Lorsqu'un nom d'avocat représente une partie, par exemple en droit du bail devant une juridiction cantonale, il ne peut pas la représenter devant le Tribunal fédéral. Il faudrait donc supprimer tout monopole. Mais pourquoi est-ce qu'on instaure un monopole des avocats? Je vous demande de vous rappeler les débats que nous avons tenus lors de l'adoption de la loi fédérale sur les avocats. Nous avons, dans le cadre de cette loi, précisément refusé que des avocats qui travaillent dans des fiduciaires ou au sein d'associations puissent s'inscrire au registre des avocats. Pourquoi? Car leur indépendance n'était pas garantie. Indépendance signifie en effet autonomie économique et liberté d'action par rapport au client. L'indépendance protège le justiciable contre les conflits d'intérêts et l'avocat travaille sous sa seule responsabilité, et non sous la responsabilité hiérarchique d'un tiers. C'est la même problématique aujourd'hui. Le maître mot de l'extension du monopole des avocats en droit public, c'est l'indépendance.

Et même si vous n'avez pas confiance dans les compétences d'un avocat inscrit au registre des avocats en matière fiscale, il faut relever que n'importe quelle citoyenne ou n'importe quel citoyen peut signer soi-même un recours au Tribunal fédéral.

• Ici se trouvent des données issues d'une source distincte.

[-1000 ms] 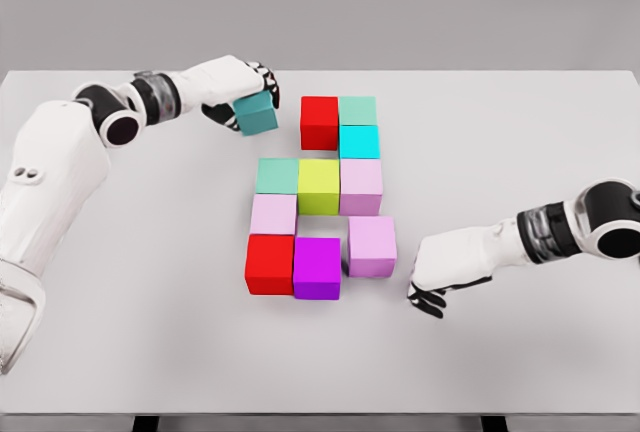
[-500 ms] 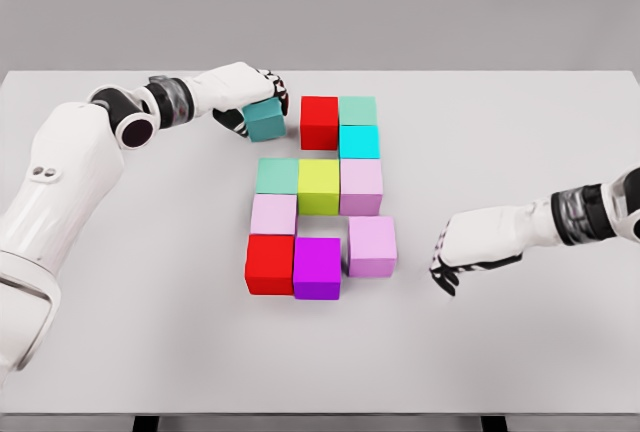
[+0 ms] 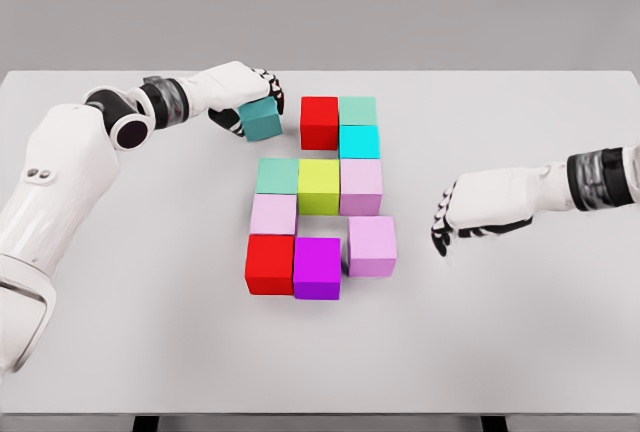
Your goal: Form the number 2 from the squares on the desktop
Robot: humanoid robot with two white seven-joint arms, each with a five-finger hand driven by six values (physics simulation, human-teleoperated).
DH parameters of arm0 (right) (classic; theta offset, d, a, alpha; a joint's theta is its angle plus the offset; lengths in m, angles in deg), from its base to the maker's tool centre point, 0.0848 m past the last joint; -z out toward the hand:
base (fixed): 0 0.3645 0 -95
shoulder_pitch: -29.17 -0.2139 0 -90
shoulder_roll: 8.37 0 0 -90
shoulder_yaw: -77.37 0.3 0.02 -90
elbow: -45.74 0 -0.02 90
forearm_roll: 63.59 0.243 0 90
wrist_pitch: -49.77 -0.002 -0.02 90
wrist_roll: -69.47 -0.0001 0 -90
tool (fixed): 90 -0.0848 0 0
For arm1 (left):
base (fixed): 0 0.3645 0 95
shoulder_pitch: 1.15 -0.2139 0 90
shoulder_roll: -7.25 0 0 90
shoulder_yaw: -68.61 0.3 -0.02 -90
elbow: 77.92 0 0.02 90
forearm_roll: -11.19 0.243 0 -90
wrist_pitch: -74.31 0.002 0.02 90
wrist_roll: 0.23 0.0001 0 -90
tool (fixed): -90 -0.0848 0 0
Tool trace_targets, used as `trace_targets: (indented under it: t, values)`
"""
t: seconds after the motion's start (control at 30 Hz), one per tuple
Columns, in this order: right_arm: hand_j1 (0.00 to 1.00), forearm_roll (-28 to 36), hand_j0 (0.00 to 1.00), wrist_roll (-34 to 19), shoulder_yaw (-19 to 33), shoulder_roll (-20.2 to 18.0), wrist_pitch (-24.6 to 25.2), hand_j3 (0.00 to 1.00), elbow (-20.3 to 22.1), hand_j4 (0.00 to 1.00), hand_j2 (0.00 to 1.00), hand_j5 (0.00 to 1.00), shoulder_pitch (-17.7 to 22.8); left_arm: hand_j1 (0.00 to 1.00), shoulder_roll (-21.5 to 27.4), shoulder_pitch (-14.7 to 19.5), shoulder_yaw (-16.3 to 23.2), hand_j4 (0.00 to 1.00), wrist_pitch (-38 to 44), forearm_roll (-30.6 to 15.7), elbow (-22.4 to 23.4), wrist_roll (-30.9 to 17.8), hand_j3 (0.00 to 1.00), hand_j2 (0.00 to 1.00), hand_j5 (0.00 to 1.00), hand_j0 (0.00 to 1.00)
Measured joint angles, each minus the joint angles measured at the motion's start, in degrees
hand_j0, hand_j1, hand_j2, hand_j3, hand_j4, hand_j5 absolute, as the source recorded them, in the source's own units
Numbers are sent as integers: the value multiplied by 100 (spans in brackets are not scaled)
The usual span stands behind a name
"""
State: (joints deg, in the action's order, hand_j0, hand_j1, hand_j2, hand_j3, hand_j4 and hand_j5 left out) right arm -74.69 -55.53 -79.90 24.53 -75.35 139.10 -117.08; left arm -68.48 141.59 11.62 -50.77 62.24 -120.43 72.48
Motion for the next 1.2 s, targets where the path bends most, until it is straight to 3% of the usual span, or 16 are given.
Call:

Un spécialiste en matière fiscale peut rédiger le recours et le faire signer à son client. Il n'y a donc pas de tracasseries administratives.

La réforme de l'organisation judiciaire fédérale, telle que proposée par le Conseil fédéral, est avant tout destinée à protéger les consommatrices et les consommateurs, et comme je l'ai dit, il est faux de dire que les règles de procédure ont une importance mineure. Le pire, pour le Tribunal fédéral, est de devoir motiver l'irrecevabilité d'un recours pour vice de forme, car c'est précisément ce type d'exercice qui lui fait perdre du temps et qui contribue à sa surcharge.